**Prompt:** Reproduce the listing below from the line with "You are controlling" to the line with "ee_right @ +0", both lines included, character for character, minus any pictures.

**Input data:**
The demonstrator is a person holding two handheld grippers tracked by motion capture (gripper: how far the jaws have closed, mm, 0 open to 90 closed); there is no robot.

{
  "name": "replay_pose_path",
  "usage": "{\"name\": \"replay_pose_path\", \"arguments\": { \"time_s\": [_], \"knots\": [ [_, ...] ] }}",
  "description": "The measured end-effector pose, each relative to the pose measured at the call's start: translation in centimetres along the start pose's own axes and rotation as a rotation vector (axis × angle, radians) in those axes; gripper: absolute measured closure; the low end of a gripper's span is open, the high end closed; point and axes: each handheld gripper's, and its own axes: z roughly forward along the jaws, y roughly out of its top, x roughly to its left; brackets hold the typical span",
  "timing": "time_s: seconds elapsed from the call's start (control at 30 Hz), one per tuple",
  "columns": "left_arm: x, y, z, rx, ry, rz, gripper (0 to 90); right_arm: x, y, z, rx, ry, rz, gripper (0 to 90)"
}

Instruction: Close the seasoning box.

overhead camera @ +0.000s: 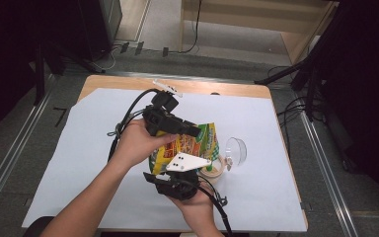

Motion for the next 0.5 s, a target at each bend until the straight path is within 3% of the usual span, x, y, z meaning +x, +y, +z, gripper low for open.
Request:
{"name": "replay_pose_path", "arguments": {
  "time_s": [0.5],
  "knots": [
    [0.27,-0.03,0.25,0.009,-0.012,-0.013,74.0,0.13,-0.14,-0.08,0.000,-0.001,0.007,69.9]
  ]
}}
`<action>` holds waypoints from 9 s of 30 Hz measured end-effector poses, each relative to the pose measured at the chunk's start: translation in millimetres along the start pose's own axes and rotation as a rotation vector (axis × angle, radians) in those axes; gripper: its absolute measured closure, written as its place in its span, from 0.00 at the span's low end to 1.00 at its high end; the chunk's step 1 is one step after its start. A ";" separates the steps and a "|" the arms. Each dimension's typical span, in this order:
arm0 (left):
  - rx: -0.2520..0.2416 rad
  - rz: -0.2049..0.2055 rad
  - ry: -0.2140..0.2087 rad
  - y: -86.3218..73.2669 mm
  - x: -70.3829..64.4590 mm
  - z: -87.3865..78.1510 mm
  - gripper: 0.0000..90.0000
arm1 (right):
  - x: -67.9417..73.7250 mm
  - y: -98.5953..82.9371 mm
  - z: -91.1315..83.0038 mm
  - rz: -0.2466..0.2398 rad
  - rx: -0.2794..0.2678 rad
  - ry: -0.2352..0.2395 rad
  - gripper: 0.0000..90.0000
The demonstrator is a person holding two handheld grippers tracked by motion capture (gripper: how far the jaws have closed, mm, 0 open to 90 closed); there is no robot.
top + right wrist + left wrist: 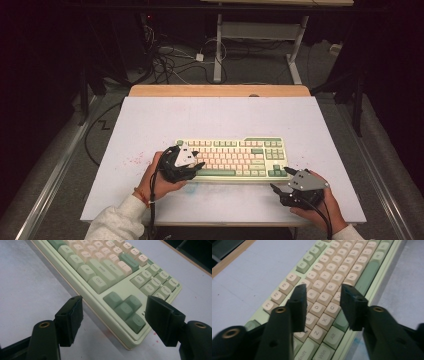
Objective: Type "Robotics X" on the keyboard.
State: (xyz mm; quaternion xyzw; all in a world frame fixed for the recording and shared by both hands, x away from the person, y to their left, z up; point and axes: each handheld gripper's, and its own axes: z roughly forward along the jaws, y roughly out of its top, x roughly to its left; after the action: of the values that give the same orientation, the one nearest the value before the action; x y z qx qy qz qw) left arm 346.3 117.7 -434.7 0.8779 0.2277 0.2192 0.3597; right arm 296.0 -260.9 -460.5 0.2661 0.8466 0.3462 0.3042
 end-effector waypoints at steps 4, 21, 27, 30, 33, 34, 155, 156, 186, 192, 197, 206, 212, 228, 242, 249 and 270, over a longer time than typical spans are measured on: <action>-0.011 0.001 0.024 -3.9 0.0 -3.5 0.43 | -0.7 -0.1 -0.4 0.001 -0.001 -0.004 0.35; -0.021 -0.009 0.098 -30.9 5.4 -14.9 0.21 | -3.2 0.5 -1.5 0.015 -0.004 -0.018 0.35; -0.005 0.004 0.130 -38.6 4.1 -18.6 0.21 | -4.4 1.4 -2.7 0.018 -0.001 -0.021 0.37; 0.003 0.000 0.141 -42.9 3.8 -20.0 0.21 | -5.0 1.9 -3.0 0.018 0.004 -0.020 0.41; 0.011 -0.004 0.143 -47.4 4.4 -20.9 0.21 | -6.0 2.6 -4.1 0.023 -0.001 -0.010 0.44; 0.012 -0.009 0.142 -48.8 4.6 -21.1 0.21 | -6.2 2.9 -4.6 0.029 -0.002 -0.006 0.45; -0.012 -0.096 0.081 -59.0 7.9 -39.6 0.36 | -2.4 60.0 69.8 -0.002 0.093 0.170 1.00; -0.012 -0.099 0.075 -58.6 8.6 -40.4 0.38 | -1.7 59.1 70.4 -0.006 0.091 0.169 1.00; 0.101 -0.069 -0.056 -17.3 21.0 -10.0 0.97 | 0.5 56.9 69.2 0.000 0.082 0.158 1.00; 0.115 -0.055 -0.068 -11.5 19.8 -3.0 0.97 | 0.9 56.7 69.3 -0.003 0.080 0.155 1.00; 0.123 -0.045 -0.079 -6.4 18.5 2.7 0.97 | 1.0 56.7 69.3 -0.004 0.080 0.154 1.00; 0.155 -0.025 -0.081 -0.5 20.0 12.2 0.97 | 1.6 56.7 69.4 -0.008 0.078 0.151 1.00; 0.177 -0.036 -0.076 -3.6 24.6 12.9 0.97 | 2.1 56.5 69.0 -0.002 0.079 0.153 1.00; 0.193 0.002 -0.116 2.8 15.4 26.2 0.96 | 2.5 56.5 68.8 -0.014 0.078 0.150 1.00; 0.119 -0.001 -0.063 1.7 17.3 11.4 0.92 | -0.8 59.5 61.5 -0.007 0.057 0.143 1.00; 0.073 -0.013 -0.019 -5.1 22.3 0.0 0.81 | -7.3 62.9 52.3 0.005 0.027 0.134 1.00; 0.014 -0.032 0.116 -15.8 18.8 -6.2 0.32 | -17.2 64.5 43.4 0.052 -0.036 0.086 0.77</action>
State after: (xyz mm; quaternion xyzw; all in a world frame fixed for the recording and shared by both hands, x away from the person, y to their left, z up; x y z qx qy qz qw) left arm 354.1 141.6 -438.1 0.8624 0.2637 0.2623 0.3433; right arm 353.5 -213.9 -431.5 0.2672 0.8453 0.3804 0.2633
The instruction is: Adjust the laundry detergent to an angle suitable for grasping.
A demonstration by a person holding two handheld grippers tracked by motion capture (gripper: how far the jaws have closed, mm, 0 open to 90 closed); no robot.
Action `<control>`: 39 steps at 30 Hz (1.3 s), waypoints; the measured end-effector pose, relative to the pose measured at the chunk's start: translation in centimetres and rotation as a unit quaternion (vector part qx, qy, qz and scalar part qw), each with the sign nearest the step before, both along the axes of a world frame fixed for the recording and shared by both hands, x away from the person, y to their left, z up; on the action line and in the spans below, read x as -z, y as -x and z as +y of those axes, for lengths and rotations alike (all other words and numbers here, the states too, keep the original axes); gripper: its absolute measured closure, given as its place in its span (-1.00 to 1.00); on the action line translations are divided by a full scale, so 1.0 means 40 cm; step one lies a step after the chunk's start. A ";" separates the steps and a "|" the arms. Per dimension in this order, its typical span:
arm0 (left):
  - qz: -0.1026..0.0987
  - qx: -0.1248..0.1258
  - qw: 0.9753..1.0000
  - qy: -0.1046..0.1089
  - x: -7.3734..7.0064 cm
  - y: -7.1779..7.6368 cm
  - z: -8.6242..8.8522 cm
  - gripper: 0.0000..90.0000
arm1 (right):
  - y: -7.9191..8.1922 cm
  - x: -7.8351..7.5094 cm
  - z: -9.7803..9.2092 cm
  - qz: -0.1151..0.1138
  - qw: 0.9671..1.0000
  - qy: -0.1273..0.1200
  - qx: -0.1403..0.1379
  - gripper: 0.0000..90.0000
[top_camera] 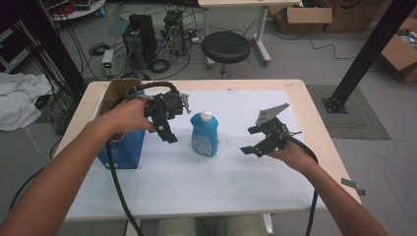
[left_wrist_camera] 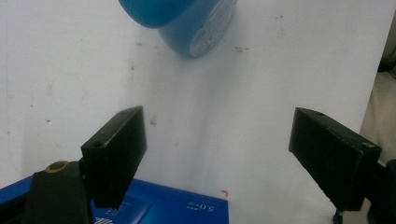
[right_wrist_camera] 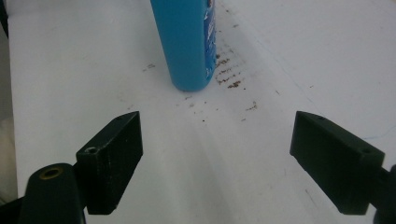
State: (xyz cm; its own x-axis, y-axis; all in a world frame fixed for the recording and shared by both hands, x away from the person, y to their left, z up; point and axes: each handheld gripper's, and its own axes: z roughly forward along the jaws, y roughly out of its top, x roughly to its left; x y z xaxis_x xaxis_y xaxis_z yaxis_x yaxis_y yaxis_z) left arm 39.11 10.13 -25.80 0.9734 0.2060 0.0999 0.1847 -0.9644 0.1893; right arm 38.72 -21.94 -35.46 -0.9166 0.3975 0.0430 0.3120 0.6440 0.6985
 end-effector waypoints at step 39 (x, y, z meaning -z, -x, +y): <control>0.000 0.001 1.000 -0.005 0.006 0.001 -0.008 -0.56 | 0.033 0.083 0.076 -0.091 0.980 -0.166 0.063 -0.66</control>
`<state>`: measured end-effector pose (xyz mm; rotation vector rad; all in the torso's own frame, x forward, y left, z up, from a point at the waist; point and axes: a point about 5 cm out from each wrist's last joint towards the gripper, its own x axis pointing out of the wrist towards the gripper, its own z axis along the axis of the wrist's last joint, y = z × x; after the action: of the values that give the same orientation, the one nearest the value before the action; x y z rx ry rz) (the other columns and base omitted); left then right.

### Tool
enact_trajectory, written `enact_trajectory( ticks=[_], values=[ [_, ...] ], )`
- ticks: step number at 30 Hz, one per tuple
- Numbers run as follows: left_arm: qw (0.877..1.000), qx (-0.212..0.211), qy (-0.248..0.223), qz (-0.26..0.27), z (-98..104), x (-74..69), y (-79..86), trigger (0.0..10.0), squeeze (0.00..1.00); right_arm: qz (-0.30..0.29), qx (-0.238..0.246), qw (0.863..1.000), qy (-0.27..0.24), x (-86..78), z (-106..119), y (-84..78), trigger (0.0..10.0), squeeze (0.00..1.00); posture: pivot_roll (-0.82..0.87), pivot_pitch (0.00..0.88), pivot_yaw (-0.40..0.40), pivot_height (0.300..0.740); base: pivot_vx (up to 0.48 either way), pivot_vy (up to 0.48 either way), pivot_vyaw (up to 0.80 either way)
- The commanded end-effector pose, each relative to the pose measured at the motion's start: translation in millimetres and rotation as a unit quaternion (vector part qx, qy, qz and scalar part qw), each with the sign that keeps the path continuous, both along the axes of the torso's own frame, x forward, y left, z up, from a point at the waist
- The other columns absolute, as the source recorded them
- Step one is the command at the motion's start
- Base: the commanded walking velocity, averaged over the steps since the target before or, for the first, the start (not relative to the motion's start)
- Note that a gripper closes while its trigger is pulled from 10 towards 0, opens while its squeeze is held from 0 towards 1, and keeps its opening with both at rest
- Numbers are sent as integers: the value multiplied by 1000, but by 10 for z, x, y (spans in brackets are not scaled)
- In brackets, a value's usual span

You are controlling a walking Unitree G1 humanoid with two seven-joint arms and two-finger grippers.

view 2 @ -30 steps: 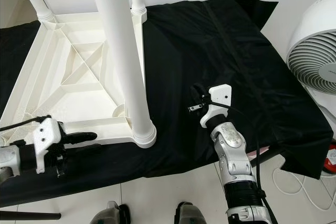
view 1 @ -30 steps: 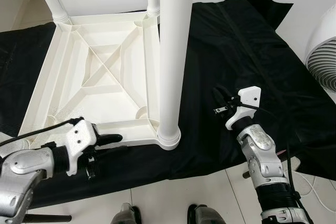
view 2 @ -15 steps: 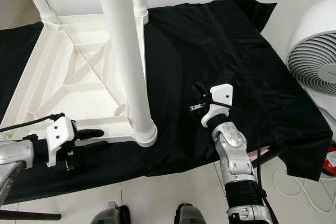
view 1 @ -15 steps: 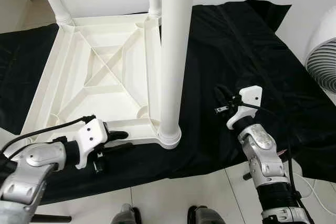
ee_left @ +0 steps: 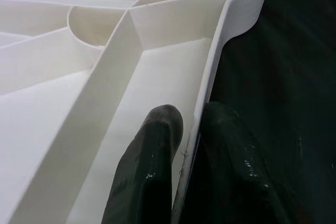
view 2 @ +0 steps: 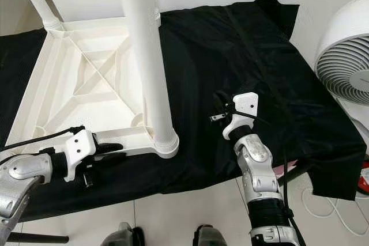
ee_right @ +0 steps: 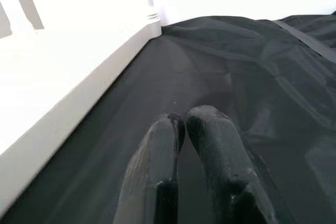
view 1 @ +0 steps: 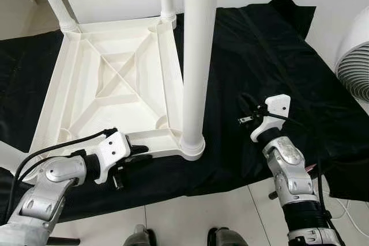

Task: Building children table

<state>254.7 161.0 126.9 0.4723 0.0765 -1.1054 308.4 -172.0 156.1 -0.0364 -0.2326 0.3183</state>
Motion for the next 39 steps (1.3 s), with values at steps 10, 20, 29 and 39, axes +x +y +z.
enact_trajectory(
  ticks=[10,20,29,39],
  values=[
    [997,-60,-52,-3,126,54,-541,10000,0,3,-4,1000,4,-29,-52,49,10000,0,-56,127,85,740,0,0,0],
    [996,-67,-59,24,181,105,-591,10000,1000,-5,10,1000,20,-77,-84,-57,10000,1000,-58,139,78,740,0,0,0],
    [984,-139,-58,91,517,137,-553,10000,0,46,-21,998,47,-214,-45,-239,10000,0,-72,145,61,740,0,0,0],
    [968,-173,-42,179,471,165,-573,10000,0,157,-94,980,83,-338,-30,-301,10000,0,-92,138,71,740,0,0,0]
  ],
)
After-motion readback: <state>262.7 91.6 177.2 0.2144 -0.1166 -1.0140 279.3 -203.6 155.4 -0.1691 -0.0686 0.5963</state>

**Answer section:**
You are controlling a walking Unitree G1 humanoid with two seven-joint arms and two-finger grippers.

view 2 @ -30 steps: 
view 1 @ -30 steps: 
view 2 @ -15 steps: 
view 1 @ -15 steps: 
ee_left @ +0 steps: 
view 2 @ +0 steps: 
ee_right @ +0 steps: 

The exercise is finished and nothing remains.